ただ、相談があり、答えがあり、受け取った。
それだけだった。
エリシアは軽く一礼する。
「失礼いたします、殿下」
「はい。お疲れさまです、エリシアさん」
メイドが扉を開ける。
エリシアはもう一度礼をして、客間を出た。
外に出る。
扉が静かに閉まった。
■第七騎士団 本庁 廊下――
夜の廊下は静かだった。
エリシアは数歩進み、そこで一度だけ足を止める。
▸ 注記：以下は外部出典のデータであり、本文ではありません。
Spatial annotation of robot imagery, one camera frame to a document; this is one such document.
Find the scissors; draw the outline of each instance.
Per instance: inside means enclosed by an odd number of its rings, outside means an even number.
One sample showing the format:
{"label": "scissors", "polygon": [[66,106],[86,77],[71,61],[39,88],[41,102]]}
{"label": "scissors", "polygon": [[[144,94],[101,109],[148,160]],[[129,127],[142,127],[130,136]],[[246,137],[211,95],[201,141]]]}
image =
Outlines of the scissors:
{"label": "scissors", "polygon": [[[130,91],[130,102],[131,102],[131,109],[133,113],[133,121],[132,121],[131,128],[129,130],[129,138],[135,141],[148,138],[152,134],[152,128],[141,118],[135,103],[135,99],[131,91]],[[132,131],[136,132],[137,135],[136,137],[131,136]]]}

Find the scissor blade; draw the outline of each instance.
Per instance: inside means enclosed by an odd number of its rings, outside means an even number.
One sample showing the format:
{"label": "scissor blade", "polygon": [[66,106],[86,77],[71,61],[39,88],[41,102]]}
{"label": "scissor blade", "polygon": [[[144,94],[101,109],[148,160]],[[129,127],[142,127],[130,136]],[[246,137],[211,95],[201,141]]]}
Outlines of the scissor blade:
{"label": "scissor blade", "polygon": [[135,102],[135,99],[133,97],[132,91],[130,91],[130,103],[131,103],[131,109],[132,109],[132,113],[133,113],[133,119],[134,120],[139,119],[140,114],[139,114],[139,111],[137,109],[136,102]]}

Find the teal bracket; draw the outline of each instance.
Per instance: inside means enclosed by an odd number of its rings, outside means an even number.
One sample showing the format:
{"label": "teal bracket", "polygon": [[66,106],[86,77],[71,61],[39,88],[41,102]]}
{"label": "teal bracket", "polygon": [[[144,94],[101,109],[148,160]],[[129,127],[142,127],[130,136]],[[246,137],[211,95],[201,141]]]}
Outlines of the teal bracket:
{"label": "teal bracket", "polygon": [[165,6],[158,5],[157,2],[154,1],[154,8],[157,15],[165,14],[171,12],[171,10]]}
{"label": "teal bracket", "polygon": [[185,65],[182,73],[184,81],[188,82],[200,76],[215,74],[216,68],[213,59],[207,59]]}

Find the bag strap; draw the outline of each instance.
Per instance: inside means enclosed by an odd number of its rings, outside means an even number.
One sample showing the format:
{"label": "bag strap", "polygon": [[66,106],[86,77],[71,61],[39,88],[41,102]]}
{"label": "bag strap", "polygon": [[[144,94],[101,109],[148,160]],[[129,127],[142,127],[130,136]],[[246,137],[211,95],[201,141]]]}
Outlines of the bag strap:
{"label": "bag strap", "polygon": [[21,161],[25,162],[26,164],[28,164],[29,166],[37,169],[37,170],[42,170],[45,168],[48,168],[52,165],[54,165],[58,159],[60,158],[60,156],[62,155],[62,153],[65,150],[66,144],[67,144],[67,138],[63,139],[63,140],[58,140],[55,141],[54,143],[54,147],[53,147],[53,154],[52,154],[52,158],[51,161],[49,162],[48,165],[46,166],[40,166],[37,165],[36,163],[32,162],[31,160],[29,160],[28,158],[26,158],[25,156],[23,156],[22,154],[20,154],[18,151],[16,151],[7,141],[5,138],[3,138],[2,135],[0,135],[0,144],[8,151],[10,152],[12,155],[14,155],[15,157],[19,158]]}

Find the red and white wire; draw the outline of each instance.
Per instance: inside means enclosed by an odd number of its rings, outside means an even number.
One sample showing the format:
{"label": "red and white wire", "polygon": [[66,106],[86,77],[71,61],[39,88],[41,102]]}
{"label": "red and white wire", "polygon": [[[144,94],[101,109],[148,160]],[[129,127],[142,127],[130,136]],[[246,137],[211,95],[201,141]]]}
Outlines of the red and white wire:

手の中の書類を見る。
先ほどまで無理が残っていた計画は、ほんの少し形を変えただけで、滑らかに流れるものになっていた。
(……頼りましたね)
小さく思う。
否定はしない。
後悔もない。
自分だけで処理できなかったわけではない。
削れば回せた。
止めずに動かすこともできた。
だが、より良い方法があるかもしれないと思い、その相手に聞いた。
その結果、実際に良くなった。
ならば。
(……悪くありません)
エリシアは、そう結論づける。
頼ることは、負けではない。
勝ち負けよりも、この場所をうまく回すことの方が大切だ。
そう考える自分がいることに、エリシアは少しだけ気づいていた。
この場所をより良く回すための、ひとつの選択だった。
少なくとも、今回に限っては。
この場所をより良く回すための、ひとつの選択だった。
エリシアは再び歩き出す。
足取りは、来た時よりも少しだけ軽い。
手元の書類は、きれいに揃っていた。